■ TASK STATEMENT:
Please determine how many lines of the material include the word "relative", and respond with nothing but that number.

■ DATA SHOWN:

......

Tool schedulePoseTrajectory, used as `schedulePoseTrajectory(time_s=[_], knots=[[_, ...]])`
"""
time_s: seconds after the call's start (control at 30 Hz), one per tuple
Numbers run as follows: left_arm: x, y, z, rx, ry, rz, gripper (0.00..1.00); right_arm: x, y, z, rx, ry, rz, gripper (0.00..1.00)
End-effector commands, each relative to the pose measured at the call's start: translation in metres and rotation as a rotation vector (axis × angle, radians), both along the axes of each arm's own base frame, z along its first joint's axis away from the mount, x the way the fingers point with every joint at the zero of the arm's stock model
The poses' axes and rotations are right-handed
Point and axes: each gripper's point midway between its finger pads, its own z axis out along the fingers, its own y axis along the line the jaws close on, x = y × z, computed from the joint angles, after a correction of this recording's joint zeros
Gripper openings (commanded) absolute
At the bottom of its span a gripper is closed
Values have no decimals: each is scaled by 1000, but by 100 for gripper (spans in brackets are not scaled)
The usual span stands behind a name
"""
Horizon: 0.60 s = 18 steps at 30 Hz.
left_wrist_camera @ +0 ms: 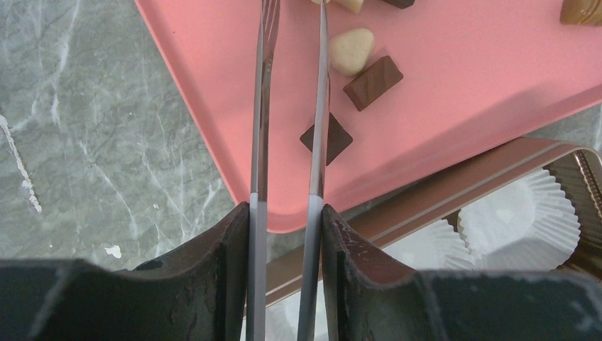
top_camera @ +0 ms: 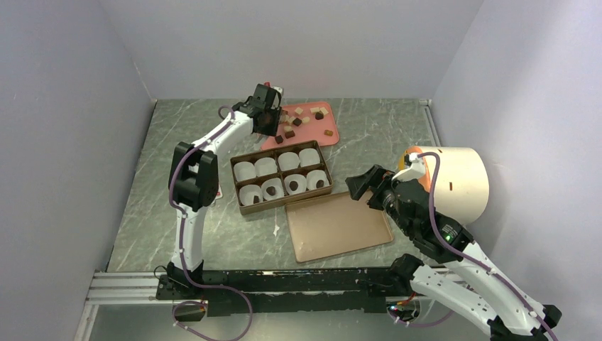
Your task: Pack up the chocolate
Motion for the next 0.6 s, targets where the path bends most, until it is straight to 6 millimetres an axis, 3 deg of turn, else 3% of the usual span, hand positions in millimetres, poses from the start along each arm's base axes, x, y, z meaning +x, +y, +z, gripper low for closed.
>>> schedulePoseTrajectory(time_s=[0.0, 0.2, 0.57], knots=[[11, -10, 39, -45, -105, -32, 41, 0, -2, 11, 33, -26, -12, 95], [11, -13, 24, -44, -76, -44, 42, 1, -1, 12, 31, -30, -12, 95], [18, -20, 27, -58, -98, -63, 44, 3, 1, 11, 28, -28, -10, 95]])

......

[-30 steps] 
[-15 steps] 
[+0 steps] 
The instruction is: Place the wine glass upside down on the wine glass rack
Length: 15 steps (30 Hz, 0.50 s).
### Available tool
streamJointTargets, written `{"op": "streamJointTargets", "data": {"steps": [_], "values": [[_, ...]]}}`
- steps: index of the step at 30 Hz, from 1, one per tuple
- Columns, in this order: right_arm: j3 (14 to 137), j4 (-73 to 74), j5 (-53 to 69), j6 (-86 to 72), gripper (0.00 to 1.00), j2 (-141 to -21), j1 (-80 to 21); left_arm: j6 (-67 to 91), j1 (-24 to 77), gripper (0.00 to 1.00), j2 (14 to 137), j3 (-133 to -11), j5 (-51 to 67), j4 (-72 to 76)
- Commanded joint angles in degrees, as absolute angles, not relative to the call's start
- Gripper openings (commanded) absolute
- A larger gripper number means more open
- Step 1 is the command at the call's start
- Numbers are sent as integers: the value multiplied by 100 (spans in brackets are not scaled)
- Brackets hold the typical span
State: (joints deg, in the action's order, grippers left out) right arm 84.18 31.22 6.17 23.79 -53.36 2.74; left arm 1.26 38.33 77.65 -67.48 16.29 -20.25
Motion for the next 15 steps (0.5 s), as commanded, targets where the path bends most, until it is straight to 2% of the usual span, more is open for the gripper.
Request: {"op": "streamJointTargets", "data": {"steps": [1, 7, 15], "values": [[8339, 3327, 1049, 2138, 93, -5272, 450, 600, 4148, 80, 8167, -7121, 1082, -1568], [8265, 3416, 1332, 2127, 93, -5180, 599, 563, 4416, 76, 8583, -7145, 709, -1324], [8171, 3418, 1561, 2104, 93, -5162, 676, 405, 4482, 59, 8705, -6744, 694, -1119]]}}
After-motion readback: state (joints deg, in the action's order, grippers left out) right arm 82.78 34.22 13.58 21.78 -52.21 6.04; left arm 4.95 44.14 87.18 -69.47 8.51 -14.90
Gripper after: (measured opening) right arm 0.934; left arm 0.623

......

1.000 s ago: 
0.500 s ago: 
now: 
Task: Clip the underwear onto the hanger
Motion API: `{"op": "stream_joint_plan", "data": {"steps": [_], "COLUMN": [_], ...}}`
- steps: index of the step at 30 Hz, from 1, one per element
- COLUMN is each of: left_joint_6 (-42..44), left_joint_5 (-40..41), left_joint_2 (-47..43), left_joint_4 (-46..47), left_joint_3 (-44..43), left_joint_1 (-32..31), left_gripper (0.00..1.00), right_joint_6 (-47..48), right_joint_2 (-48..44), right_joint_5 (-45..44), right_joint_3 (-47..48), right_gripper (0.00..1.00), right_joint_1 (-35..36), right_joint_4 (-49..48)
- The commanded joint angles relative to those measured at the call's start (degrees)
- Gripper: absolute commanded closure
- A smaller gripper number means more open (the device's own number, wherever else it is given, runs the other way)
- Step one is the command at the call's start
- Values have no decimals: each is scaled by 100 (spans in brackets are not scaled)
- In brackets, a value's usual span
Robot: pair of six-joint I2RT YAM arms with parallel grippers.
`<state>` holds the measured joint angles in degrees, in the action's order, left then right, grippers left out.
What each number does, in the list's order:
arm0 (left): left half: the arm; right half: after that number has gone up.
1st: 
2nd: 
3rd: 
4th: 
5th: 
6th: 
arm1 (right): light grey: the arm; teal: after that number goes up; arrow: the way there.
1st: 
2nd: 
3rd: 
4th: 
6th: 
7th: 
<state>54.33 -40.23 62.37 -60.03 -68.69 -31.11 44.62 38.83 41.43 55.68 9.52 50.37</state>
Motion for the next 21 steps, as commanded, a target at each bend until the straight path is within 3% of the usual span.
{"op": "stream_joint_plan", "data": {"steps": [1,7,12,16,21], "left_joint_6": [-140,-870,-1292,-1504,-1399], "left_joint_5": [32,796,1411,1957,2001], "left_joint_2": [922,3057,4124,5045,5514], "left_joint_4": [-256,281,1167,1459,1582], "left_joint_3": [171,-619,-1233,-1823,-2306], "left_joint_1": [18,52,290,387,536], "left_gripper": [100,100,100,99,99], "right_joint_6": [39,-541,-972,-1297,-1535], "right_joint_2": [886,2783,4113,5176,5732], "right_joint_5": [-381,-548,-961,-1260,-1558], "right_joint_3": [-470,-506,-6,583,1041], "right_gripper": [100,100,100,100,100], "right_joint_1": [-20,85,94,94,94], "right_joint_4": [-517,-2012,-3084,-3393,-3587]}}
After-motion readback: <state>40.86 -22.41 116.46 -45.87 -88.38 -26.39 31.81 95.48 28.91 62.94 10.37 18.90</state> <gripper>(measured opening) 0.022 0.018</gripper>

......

■ SOLUTION TO THIS PROBLEM:
3